5 out of the 6 calls to read_frames came from FrameParser#receive_data and this accounted 100% of the execution time (this is the line above the read_frames line).
The lines below the read_frames (but within that first section) method are all of the methods that FrameParser#read_frames calls (you should be aware of that since this seems like it's your code), how many of that methods total calls read_frames is responsible for (the a/b calls column), and how much time those calls took.
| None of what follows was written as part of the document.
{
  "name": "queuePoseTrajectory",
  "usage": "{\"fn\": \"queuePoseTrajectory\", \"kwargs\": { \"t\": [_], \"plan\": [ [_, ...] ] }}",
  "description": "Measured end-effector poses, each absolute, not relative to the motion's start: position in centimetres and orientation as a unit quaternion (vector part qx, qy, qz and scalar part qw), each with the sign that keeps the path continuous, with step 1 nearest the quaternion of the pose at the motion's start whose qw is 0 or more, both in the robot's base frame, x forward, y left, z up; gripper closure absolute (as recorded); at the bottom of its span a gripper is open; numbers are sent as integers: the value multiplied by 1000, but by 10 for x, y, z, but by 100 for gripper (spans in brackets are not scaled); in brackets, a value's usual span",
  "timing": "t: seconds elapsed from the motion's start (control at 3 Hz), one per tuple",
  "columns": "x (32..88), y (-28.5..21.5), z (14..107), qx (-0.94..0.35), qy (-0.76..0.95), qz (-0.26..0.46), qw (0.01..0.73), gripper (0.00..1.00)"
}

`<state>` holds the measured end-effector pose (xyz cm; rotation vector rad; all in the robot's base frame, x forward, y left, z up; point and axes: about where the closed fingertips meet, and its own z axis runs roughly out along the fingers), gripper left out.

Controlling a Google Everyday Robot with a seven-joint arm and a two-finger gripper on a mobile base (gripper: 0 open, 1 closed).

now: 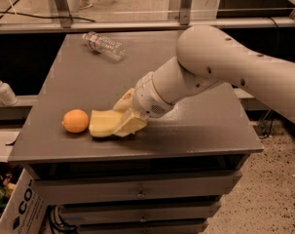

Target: Pick sponge

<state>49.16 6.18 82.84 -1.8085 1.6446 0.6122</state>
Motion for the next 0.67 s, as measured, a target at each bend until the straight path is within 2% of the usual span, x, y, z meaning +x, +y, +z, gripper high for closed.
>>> {"fn": "queuePoseTrajectory", "kwargs": {
  "t": [0.33, 0.67],
  "plan": [
    [499, 46, 843, -679, 625, 219, 317, 100],
    [504, 20, 864, -680, 631, 192, 320, 100]
  ]
}}
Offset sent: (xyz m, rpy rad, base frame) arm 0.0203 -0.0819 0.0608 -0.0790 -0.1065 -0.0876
They are ordered by which of them took up the most execution time. In your case, that is receive_frame method on the ChatServer class.
You can then look down at the section focusing on receive_frames (2 down and centered with the '100%' line on receive_frame) and see how it's performance is broken down. each section is set up the same way and usually the subsequent function call which took the most time is the focus of the next section down. ruby-prof will continue doing this through the full call stack. You can go as deep as you want until you find the bottleneck you'd like to resolve.